All the way to to the right on "More Space" says "looks like 3200 x 1800"
The five options are
1600x900 - scaled 3.2x
2048x1152 - scaled 2.5x
2560x1440 - scaled 2x (default)
2880x1620 - scaled 1.78x
3200x1800 - scaled 1.6x
None of them scale 1:1, if that is what you are wondering
Retina, or HiDPI, or "Looks like" modes draw all text and objects at twice the height and width of "low resolution" modes (four times larger).
You can see low resolution modes (such as 5120x2880) by holding the option key and clicking "Scaled". Low resolution modes draw text and objects like Macs did before retina existed (regular hight and width).
Objects are drawn into a frame buffer (nvram of the GPU) with a certain resolution (for example, 3200x1800 for "Looks like 1600x900").
The frame buffer resolution might be lower (3200x1800) or greater (6400x3600) than the resolution of the display (5120x2880 for 5K display).
This frame buffer is then scaled by the GPU to produce the output resolution/timing which must fit in the bandwidth of the connection. Usually the output timing matches the resolution of the display (5120x2880).
However, you can create timings (non-scaled resolutions) that differ from the resolution of the display. The display has its own scaler to scale the output timing to the resolution of the display. Some displays can accept resolutions that are higher than their native resolution. For example, my 4K display can accept a 5K60 or 6K48 or 8K30 timing as well as the usual lower resolution timings 480p, 720p, 1080p, 1440p etc.
For each timing (low resolution mode), a HiDPI mode also exists using the same timing ("Looks like" half the width and height). For example, the 8K30 timing I created gets a 8K30 low resolution mode and a "Looks like 3840x2160" HiDPI mode.
For every scaled resolution, two modes are created for all the timings for a base resolution (usually the resolution of the display) a lower resolution mode and a HiDPI mode. By default, the base resolution is usually the same as the resolution of the display. For my 4K display, the base resolution is 4K which has timings for 30Hz, 50Hz, 60Hz, 95Hz, 120Hz. So a 6400x3600 scaled resolution would have 5 low resolution timings, plus 5 HiDPI timings.

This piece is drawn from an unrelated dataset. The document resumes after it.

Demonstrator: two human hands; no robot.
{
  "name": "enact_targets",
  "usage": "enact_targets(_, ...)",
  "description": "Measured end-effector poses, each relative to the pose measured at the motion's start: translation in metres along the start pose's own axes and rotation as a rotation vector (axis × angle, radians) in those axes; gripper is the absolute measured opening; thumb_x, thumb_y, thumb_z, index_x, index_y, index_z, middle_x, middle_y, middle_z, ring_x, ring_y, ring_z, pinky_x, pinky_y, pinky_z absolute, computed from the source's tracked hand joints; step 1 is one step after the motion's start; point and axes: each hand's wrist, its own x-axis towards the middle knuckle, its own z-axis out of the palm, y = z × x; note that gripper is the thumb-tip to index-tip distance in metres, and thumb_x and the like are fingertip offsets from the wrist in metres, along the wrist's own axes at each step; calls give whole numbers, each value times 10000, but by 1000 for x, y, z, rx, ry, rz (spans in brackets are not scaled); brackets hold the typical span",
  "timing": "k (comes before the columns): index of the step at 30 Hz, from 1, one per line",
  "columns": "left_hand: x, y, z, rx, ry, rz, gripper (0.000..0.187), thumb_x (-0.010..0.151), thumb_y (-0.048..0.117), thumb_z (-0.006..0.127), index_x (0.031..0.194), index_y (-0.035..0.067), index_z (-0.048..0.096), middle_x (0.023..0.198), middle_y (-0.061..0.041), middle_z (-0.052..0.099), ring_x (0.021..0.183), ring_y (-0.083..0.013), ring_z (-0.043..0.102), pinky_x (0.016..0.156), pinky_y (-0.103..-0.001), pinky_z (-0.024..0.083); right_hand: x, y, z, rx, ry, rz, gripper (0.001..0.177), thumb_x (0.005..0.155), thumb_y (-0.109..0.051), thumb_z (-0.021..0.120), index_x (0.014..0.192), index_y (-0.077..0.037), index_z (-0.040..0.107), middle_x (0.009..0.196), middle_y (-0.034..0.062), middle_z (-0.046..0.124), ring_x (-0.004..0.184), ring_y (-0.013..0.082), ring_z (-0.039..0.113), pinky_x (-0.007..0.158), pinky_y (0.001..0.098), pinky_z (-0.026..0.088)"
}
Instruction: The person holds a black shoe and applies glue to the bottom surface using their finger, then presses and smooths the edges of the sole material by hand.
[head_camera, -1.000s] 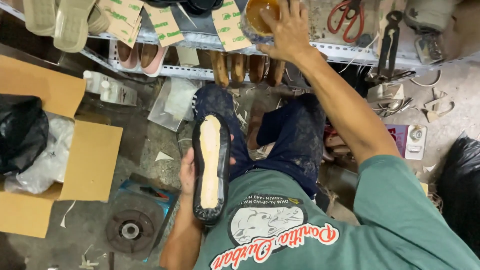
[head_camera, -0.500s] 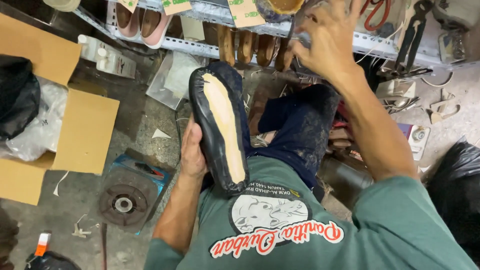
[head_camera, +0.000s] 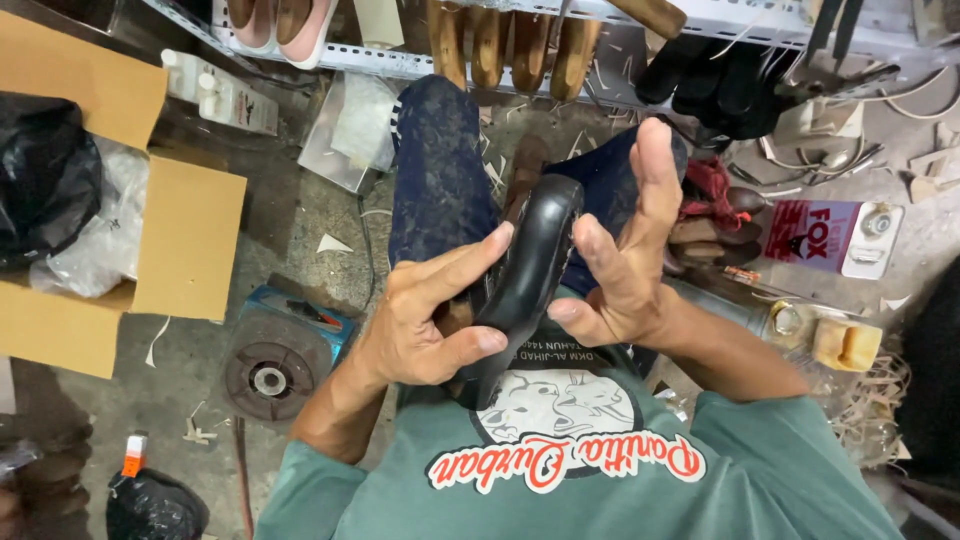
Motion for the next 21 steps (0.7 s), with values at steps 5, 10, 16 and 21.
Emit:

macOS does not have a method in the UI to show the current output timing. You cannot know that a 5K framebuffer resolution is being scaled to 4K output timing by the GPU (as happens when a LG UltraFine 5K display is connected with USB-C instead of Thunderbolt) unless you view the timing info using an app like SwitchResX or looking at the output of a command like AGDCDiagnose. In the case of the LG UltraFine 5K or iMac 5K display, the 5K timing info is actually faked to appear as a single 5K timing instead of two 2560x2880 timings - but at least you'll know it's 5K total instead of 4K. The AGDCDiagnose will show the connections and original non-faked and non-overriden EDIDs (one for each half of the display).
macOS does not have a method in the UI to show the current output pixel format. It shows the frame buffer pixel format (e.g. ARGB2101010) but the output pixel format could be RGB 8bpc or YCbCr wth or without chroma sub sampling. Chroma sub sampling happens with my Mac mini connected to my 4K display with HDMI. Chroma sub sampling throws aways some color information. RGB 8 bpc produces a better image - especially for colored text.
macOS does not have a method to change output pixel format. You can use SwitchResX to change the framebuffer pixel format (between millions of colors = 8 bpc, and billions of colors = 10 bpc). To change from YCbCr 4:2:0 (chroma sub sampling) to RGB 8 bpc you have to override the EDID to remove the chroma subsampling option. Recently, Apple added a HDR option to the Displays preferences panel. This does change pixel format (enables HDR color and forces 10 bpc) - so maybe there's a hidden API that someone could use to change output pixel format.
macOS does not support 6 bpc. Windows Nvidia drivers have that option. It's fewer colors - but macOS can do dithering to handle that so you don't get banding when looking at a gradient. I've seen banding appear and disappear even when using 8 bpc or 10 bpc. It's kind of weird because an app might show banding one moment but not another moment. If there's no banding, it's difficult to know if that's because 10 bpc is being used or if dithering is being used. Some apps might draw using 8 bpc even if the framebuffer pixel format, output signal, and display are all set to 10 bpc.
macOS does not support MST hubs for multiple displays. Windows does. DisplayPort 1.4 MST hubs are more powerful than their older DisplayPort 1.2 hubs because they support DSC (Display Stream Compression) to allow more higher resolution displays that would normally exceed the bandwidth of a single non-DSC DisplayPort connection (the hub can convert DisplayPort signals - link rate and number of lanes - and can decompress DSC for older displays). Many USB-C hubs and some recent Thunderbolt 3 docks use an MST hub that is not utilized by macOS.
One thing macOS can do that Windows can't (I think?) is support 6K over Thunderbolt for non-DSC GPUs. Windows can do 6K using a GPU that supports DSC.